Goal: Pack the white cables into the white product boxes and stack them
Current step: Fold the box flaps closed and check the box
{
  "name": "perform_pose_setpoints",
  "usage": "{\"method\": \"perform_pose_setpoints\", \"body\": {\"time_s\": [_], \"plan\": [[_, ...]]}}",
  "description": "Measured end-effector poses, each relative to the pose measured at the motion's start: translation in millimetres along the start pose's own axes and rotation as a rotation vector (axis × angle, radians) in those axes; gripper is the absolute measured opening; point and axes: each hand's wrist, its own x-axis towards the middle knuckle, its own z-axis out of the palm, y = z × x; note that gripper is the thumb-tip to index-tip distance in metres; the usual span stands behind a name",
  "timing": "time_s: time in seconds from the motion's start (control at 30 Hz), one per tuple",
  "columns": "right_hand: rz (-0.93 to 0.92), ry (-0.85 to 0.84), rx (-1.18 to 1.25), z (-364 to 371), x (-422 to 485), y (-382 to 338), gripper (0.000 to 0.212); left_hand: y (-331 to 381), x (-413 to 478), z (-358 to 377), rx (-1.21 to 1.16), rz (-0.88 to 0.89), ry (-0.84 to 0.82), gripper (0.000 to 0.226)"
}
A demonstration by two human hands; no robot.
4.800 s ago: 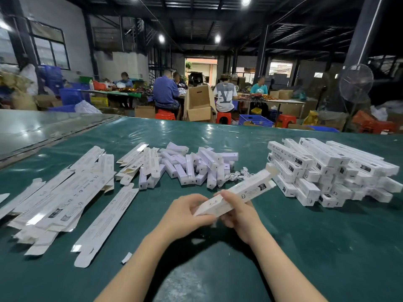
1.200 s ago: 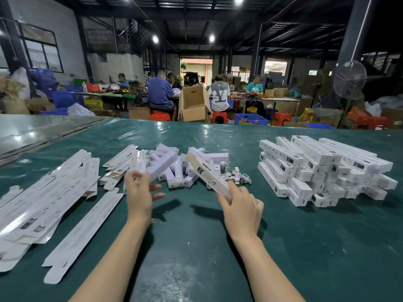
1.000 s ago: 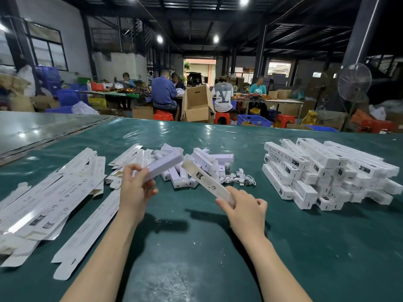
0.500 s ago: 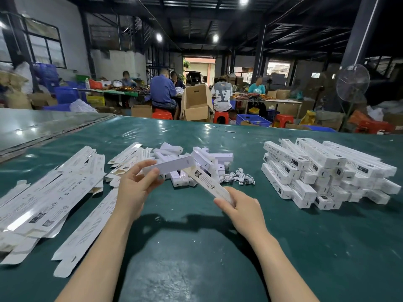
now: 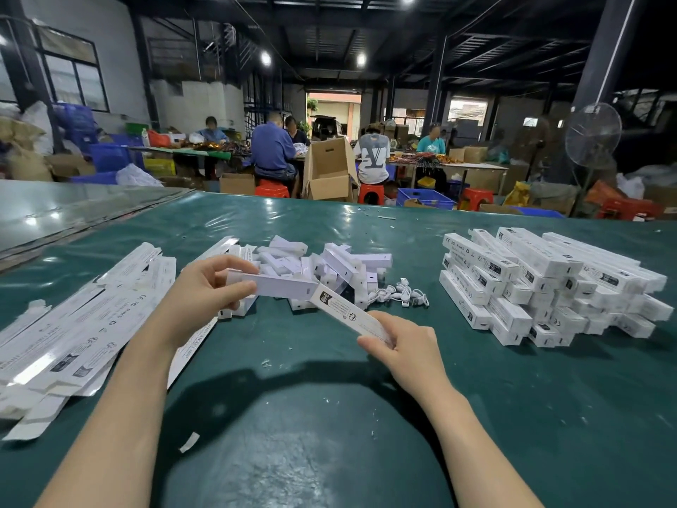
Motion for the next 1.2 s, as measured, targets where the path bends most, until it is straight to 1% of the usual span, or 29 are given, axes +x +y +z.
{"method": "perform_pose_setpoints", "body": {"time_s": [0.07,0.2,0.27,0.33,0.37,0.43,0.47,0.53,0.6,0.67,0.73,0.8,0.87,0.93,1.0,1.07,1.1,1.17,1.2], "plan": [[-0.005,0.011,0.0,0,0,0,0.027,9,-2,-5,0.051,0.006,-0.051,0.018],[-0.063,-0.028,-0.217,4,-2,0,0.035,20,-4,-16,0.087,-0.085,-0.175,0.018],[-0.082,-0.046,-0.267,6,-2,1,0.037,20,-4,-16,0.112,-0.089,-0.19,0.015],[-0.066,-0.022,-0.193,6,-2,1,0.036,17,-3,-14,0.105,-0.067,-0.135,0.014],[-0.054,-0.005,-0.106,5,-2,0,0.035,14,-2,-11,0.048,-0.061,-0.079,0.015],[-0.037,0.019,0.097,6,0,-2,0.033,8,0,-3,-0.15,-0.073,0.043,0.023],[-0.03,0.024,0.157,6,0,-2,0.033,6,1,4,-0.206,-0.073,0.09,0.026],[-0.014,0.027,0.177,7,-1,-3,0.035,2,3,16,-0.177,-0.049,0.138,0.029],[-0.002,0.047,0.171,5,-2,-1,0.034,3,4,22,-0.105,-0.025,0.107,0.026],[-0.011,0.054,0.155,2,-3,1,0.031,8,4,14,-0.052,-0.032,0.009,0.023],[-0.061,0.024,0.048,2,-4,-1,0.033,15,1,-4,0.06,-0.038,-0.094,0.024],[-0.129,-0.02,-0.053,5,-3,-7,0.039,21,-2,-13,0.139,-0.04,-0.138,0.024],[-0.135,-0.032,-0.052,7,-3,-13,0.043,21,-3,-7,0.134,-0.014,-0.109,0.024],[-0.113,-0.009,-0.026,8,-4,-14,0.04,21,-3,10,0.123,-0.005,-0.063,0.026],[-0.071,0.024,0.013,7,-5,-13,0.04,19,0,29,0.04,0.009,0.032,0.031],[-0.031,0.052,0.059,9,-5,-15,0.041,18,0,48,-0.052,0.048,0.138,0.029],[-0.019,0.065,0.071,11,-6,-17,0.04,18,0,58,-0.061,0.079,0.154,0.024],[-0.003,0.098,0.067,13,-7,-20,0.04,16,-3,75,0.009,0.093,0.117,0.013],[-0.001,0.118,0.064,13,-7,-21,0.041,15,-4,82,0.037,0.084,0.074,0.016]]}}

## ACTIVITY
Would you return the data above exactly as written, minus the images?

## YOUR SOLUTION
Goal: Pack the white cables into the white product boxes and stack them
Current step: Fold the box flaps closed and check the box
{
  "name": "perform_pose_setpoints",
  "usage": "{\"method\": \"perform_pose_setpoints\", \"body\": {\"time_s\": [_], \"plan\": [[_, ...]]}}",
  "description": "Measured end-effector poses, each relative to the pose measured at the motion's start: translation in millimetres along the start pose's own axes and rotation as a rotation vector (axis × angle, radians) in those axes; gripper is the absolute measured opening; point and axes: each hand's wrist, its own x-axis towards the middle knuckle, its own z-axis out of the palm, y = z × x; note that gripper is the thumb-tip to index-tip distance in metres; the usual span stands behind a name",
  "timing": "time_s: time in seconds from the motion's start (control at 30 Hz), one per tuple",
  "columns": "right_hand: rz (-0.93 to 0.92), ry (-0.85 to 0.84), rx (-1.18 to 1.25), z (-364 to 371), x (-422 to 485), y (-382 to 338), gripper (0.000 to 0.212); left_hand: y (-331 to 381), x (-413 to 478), z (-358 to 377), rx (-1.21 to 1.16), rz (-0.88 to 0.89), ry (-0.84 to 0.82), gripper (0.000 to 0.226)"
}
A demonstration by two human hands; no robot.
4.800 s ago: 
1.200 s ago: 
1.000 s ago: 
0.500 s ago: 
now: 
Motion for the next 1.2 s, as measured, targets where the path bends most, until it is straight to 1% of the usual span, or 29 are given, axes +x +y +z.
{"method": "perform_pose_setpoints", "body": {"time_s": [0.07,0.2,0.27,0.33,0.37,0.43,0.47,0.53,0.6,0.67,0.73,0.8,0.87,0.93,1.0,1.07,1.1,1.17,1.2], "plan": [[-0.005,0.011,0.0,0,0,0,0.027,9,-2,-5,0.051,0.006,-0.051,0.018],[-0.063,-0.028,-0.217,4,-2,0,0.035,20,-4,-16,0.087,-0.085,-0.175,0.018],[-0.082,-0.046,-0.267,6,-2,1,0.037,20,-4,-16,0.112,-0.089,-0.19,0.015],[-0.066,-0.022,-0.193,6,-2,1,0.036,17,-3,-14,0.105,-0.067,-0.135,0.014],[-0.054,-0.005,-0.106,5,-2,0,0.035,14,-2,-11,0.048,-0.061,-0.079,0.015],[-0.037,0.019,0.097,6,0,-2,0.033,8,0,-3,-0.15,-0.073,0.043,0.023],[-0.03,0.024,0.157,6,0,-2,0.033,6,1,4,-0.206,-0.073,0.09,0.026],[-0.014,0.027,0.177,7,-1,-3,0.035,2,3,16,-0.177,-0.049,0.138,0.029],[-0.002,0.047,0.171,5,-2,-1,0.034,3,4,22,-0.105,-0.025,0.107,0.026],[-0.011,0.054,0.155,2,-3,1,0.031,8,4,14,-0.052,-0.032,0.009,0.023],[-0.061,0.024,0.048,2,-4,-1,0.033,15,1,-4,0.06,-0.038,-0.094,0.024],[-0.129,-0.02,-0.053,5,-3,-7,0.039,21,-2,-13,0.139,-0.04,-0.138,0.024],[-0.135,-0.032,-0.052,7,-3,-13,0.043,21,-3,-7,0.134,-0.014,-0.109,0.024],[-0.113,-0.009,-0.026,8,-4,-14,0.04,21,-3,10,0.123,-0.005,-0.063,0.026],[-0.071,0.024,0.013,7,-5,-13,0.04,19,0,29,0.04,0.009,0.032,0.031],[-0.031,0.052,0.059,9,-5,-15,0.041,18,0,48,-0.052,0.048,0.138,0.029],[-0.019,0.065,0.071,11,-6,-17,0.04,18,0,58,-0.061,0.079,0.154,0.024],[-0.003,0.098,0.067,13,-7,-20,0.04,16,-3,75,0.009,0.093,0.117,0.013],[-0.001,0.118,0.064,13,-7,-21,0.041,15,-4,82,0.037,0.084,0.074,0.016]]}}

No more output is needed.